The mailing list itself faded around 2001. There was no single moment of shutdown. Traffic declined. Major figures moved to private mailing lists, IRC channels, and the early generation of crypto-focused web forums. The political environment after September 2001 made some of the more openly anarchist content of the early list awkward to be associated with publicly. Several core figures had moved into companies that had legal exposure they had not had as independent contributors.

The list went dormant. The archives mostly survived. Some of them are searchable today through the Internet Archive and a few academic mirrors. Researchers who study early internet political communities still go back to those archives because the level of technical detail and political seriousness in the discussions is hard to find anywhere else.

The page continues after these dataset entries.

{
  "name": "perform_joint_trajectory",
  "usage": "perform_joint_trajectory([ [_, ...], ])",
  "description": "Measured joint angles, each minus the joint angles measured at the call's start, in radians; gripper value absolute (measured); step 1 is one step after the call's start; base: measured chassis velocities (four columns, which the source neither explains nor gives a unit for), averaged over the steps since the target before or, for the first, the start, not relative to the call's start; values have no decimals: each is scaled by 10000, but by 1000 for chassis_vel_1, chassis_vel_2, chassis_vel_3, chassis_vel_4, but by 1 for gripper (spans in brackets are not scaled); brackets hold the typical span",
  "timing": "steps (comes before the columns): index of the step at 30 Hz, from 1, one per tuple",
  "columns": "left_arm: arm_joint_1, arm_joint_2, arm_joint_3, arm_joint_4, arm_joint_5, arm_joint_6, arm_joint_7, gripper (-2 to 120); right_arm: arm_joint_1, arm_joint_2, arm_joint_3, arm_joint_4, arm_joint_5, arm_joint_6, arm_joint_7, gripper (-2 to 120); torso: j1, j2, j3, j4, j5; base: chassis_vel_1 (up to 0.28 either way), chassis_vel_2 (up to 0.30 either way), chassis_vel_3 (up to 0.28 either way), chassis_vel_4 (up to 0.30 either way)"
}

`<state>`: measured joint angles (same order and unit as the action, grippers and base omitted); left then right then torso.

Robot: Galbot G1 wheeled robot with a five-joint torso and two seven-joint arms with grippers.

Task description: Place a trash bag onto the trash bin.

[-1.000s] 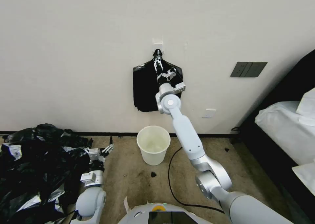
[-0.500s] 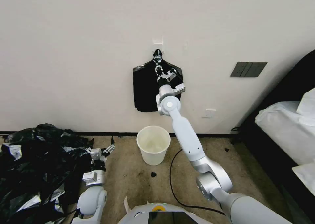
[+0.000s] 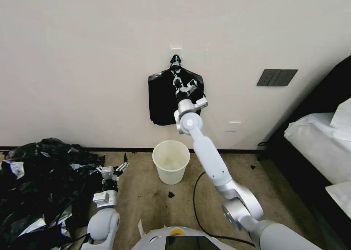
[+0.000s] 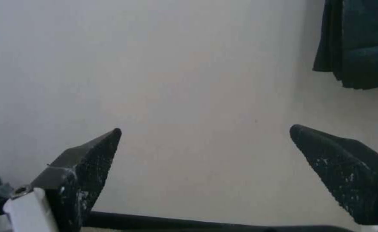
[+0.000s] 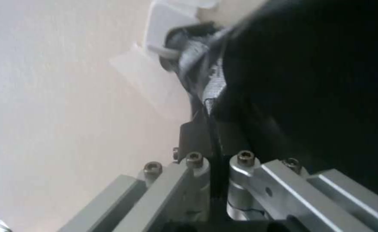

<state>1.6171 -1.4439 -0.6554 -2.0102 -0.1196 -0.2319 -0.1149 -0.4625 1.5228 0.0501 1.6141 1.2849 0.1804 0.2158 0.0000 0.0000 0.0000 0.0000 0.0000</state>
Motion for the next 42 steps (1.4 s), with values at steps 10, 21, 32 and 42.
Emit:
perform_joint_trajectory([
  [10,-51,-4,140,56,29,-5,6,100,-1227,-441,-131,866,-390,1,-202,0,0,0,0,0,1,0,0,0,0],
  [21,-15,44,204,53,66,-9,18,100,-2841,-910,-351,1841,-1609,49,-1026,0,0,0,0,1,0,0,0,0,0],
  [32,-60,-23,388,48,171,-12,36,100,-4353,-1364,-478,2492,-2717,278,-1798,0,0,0,0,0,1,0,0,0,0],
  [42,-70,-61,414,27,225,-12,41,100,-5497,-1496,-608,2605,-3494,676,-2220,0,0,0,-1,0,0,0,0,0,0],
])
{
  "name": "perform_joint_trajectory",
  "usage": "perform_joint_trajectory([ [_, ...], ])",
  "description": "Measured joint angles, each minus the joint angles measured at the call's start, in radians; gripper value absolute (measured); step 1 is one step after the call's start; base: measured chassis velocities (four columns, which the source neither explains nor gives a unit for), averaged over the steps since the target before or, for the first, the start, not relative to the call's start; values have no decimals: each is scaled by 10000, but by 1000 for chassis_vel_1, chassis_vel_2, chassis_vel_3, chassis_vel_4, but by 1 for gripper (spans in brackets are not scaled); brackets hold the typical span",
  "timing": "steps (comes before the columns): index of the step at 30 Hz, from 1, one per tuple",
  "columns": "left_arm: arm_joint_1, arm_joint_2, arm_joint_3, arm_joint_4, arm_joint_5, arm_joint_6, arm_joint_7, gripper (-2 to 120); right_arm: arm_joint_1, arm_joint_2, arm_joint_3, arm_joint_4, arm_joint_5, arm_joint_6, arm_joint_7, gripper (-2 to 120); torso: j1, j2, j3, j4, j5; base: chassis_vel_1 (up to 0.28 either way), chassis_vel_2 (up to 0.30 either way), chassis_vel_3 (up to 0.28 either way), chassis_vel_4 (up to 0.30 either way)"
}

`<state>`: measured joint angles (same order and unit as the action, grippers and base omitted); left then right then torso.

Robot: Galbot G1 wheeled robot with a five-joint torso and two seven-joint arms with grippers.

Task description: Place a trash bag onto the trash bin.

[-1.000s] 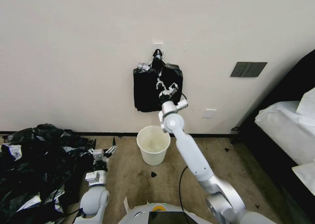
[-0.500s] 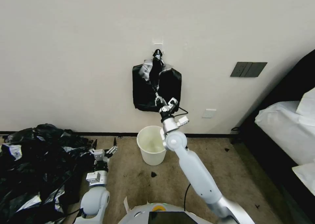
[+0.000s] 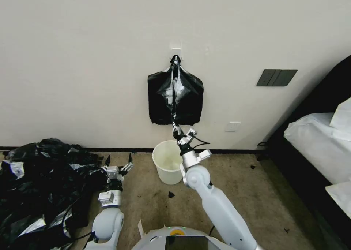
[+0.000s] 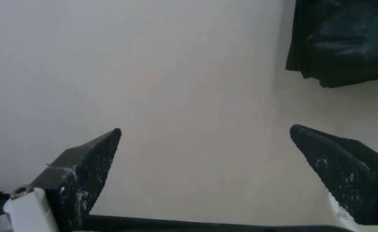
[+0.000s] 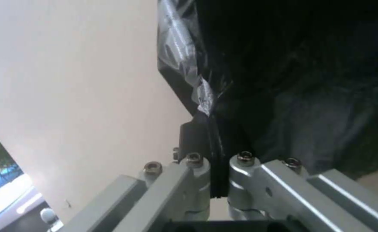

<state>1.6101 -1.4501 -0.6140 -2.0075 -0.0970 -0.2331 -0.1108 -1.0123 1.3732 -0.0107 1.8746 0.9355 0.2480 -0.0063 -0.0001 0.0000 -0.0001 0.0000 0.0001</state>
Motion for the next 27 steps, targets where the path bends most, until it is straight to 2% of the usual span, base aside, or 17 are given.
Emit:
perform_joint_trajectory([
  [10,-107,166,156,-71,3,-23,38,100,-564,-24,-204,-215,-877,374,-413,0,0,0,1,0,-1,0,0,0,0],
  [17,-581,1030,908,-23,-111,-358,574,100,-732,-18,-387,-504,-1653,771,-686,0,0,0,1,-1,-3,0,0,0,0],
  [18,-886,1571,1199,1,-115,-468,796,100,-719,-5,-409,-534,-1806,828,-726,0,0,0,1,0,-4,0,0,0,0],
  [19,-886,1571,1199,1,-115,-468,796,100,-719,-5,-409,-534,-1806,828,-726,0,0,0,1,0,-4,0,0,0,0],
  [20,-1176,1999,1324,-1,-152,-497,942,100,-691,11,-418,-534,-1859,838,-736,0,0,0,1,0,-3,0,0,0,0],
  [23,-2432,3808,1555,-50,-585,-539,1373,100,-560,54,-415,-572,-2081,876,-755,0,0,0,1,1,-6,0,0,0,0],
  [24,-2432,3808,1555,-50,-585,-539,1373,100,-560,54,-415,-572,-2081,876,-755,0,0,0,1,1,-6,0,0,0,0],
  [26,-3429,5169,1757,25,-1244,-715,1691,100,-509,80,-412,-628,-2189,911,-769,0,1,0,1,-5,-2,0,0,0,0],
  [27,-3943,5772,1941,178,-1572,-814,1873,100,-495,100,-404,-660,-2241,935,-775,0,1,0,2,4,-4,0,0,0,0],
])
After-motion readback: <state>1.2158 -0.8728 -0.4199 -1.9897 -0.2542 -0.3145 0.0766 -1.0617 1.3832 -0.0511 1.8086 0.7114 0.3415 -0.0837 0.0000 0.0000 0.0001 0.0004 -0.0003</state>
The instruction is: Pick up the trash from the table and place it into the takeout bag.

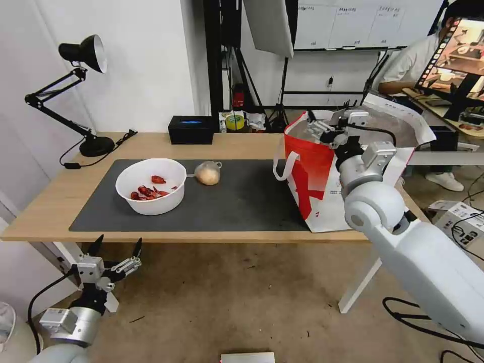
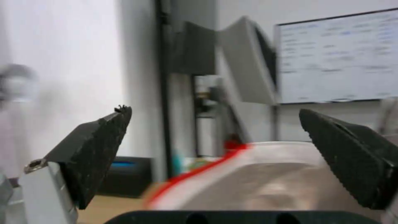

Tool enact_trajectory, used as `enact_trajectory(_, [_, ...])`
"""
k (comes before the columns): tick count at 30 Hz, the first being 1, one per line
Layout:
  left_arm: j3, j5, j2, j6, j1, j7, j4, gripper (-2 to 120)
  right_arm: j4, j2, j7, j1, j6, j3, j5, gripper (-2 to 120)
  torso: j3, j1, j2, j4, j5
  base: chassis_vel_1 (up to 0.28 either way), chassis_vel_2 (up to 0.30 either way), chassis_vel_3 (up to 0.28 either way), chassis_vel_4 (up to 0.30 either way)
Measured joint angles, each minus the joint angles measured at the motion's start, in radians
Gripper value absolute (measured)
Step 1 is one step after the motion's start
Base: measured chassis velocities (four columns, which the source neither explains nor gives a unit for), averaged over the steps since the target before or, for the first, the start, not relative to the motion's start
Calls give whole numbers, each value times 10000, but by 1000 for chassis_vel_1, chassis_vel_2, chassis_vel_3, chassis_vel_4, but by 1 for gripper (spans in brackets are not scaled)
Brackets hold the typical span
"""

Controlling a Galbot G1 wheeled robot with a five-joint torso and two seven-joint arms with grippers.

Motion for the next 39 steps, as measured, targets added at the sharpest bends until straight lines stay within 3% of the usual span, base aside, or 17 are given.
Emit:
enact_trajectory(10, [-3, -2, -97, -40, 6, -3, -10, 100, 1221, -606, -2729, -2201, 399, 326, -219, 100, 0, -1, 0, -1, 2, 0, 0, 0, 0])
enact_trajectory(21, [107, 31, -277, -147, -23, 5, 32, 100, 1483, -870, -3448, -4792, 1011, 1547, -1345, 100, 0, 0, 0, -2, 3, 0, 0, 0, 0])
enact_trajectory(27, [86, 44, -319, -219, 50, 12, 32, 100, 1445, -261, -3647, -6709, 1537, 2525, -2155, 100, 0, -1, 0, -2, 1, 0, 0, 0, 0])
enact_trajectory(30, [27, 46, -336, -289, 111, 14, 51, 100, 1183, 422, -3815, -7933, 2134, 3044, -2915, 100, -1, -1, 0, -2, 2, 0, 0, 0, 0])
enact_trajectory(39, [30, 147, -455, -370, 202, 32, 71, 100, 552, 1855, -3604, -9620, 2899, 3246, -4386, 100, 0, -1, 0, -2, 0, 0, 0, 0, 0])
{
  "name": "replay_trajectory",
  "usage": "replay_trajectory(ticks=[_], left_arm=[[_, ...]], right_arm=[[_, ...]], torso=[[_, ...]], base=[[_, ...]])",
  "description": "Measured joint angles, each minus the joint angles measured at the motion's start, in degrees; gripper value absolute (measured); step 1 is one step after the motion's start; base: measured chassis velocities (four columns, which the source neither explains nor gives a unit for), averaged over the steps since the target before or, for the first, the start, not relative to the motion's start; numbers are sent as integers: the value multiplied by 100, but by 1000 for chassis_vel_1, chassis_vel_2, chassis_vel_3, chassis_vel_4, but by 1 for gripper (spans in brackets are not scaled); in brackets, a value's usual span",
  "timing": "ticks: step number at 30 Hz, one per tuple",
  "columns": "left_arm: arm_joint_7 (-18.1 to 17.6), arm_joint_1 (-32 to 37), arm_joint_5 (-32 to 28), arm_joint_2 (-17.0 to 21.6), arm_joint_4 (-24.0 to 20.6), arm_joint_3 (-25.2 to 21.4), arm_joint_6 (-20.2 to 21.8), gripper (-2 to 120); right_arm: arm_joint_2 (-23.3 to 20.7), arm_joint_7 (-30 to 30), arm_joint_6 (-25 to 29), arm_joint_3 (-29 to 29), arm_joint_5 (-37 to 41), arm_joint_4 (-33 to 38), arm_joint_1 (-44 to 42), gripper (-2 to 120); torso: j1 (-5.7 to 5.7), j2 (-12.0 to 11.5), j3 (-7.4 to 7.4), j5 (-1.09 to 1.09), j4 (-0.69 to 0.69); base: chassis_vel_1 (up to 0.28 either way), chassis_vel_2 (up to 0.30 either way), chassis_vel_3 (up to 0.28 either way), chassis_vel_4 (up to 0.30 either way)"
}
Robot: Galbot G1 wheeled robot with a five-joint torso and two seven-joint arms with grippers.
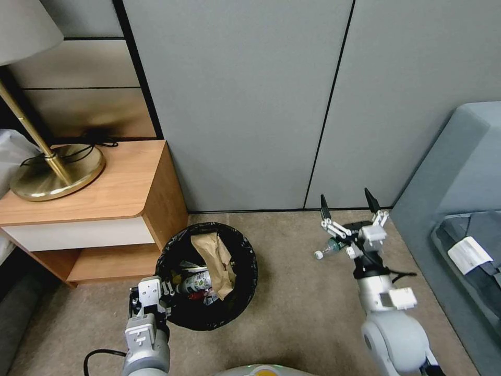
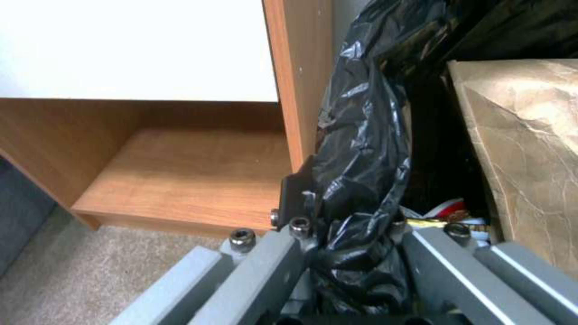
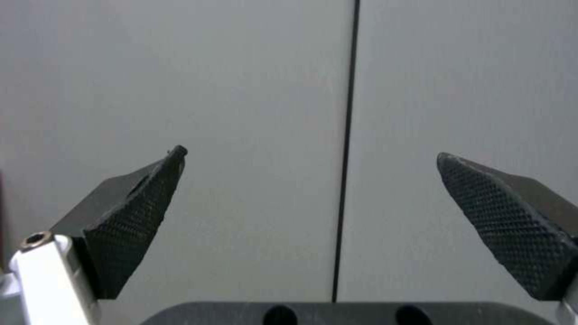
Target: Pick up the trash bin, then pick up the garbage from the floor and place it into the trash bin.
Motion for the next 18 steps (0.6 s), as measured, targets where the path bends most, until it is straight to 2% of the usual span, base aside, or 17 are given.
replay_trajectory(ticks=[6, 8, 10, 12, 14, 18], left_arm=[[-3, 0, 2, 0, 0, -2, -2, 1], [-3, 0, 3, 0, 0, -3, -2, 1], [-3, 0, 3, 0, 0, -3, -2, 1], [-4, 0, 4, 0, 0, -4, -2, 1], [-5, 1, 4, 0, 0, -4, -2, 1], [-9, 0, 5, 0, 0, -4, -2, 1]], right_arm=[[-22, 246, -527, -77, 103, -145, 238, 100], [-59, 546, -1091, -143, 200, -243, 379, 100], [-70, 613, -1283, -155, 251, -267, 414, 100], [-126, 851, -2139, -190, 498, -419, 567, 100], [-135, 890, -2344, -192, 542, -478, 606, 100], [-163, 1093, -3250, -198, 697, -1009, 804, 100]], torso=[[0, 0, 0, 0, 0], [0, 0, 0, 0, 0], [0, 0, 0, -1, 0], [0, 0, 0, -1, 1], [0, 0, 0, 0, 0], [0, 0, 0, 0, 0]], base=[[0, 0, 0, 0], [0, 0, 0, 0], [0, 0, 0, 0], [0, 0, 0, 0], [0, 0, 0, 0], [0, 0, 0, 0]])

What replaced the list was a diaspora. Cypherpunks went on to found companies, run academic labs, work in civil society organizations, contribute to open-source projects, and quietly maintain large parts of the cryptographic infrastructure that the rest of the internet depends on. The community persisted; the central forum moved into many smaller forums.

Coda

The cypherpunks list is sometimes invoked as a romantic memory of a golden age of internet idealism. That framing has some truth to it. The list was idealist. Many of the people on it believed they were working on technologies that would alter the balance of power between individuals and institutions in lasting and positive ways. Some of those technologies (PGP, Tor, Signal) actually did that. Others (Bitcoin) did things that nobody on the list in 1995 would have predicted.

But the more useful frame for thinking about the cypherpunks list is not as a moment in internet history. It is as a model for how a small, focused, technically serious, politically literate community of independent contributors can produce, over a decade, more durable infrastructure than most well-funded institutional efforts.

Cypherpunks wrote code. The code is still running. The list closed. The work continues.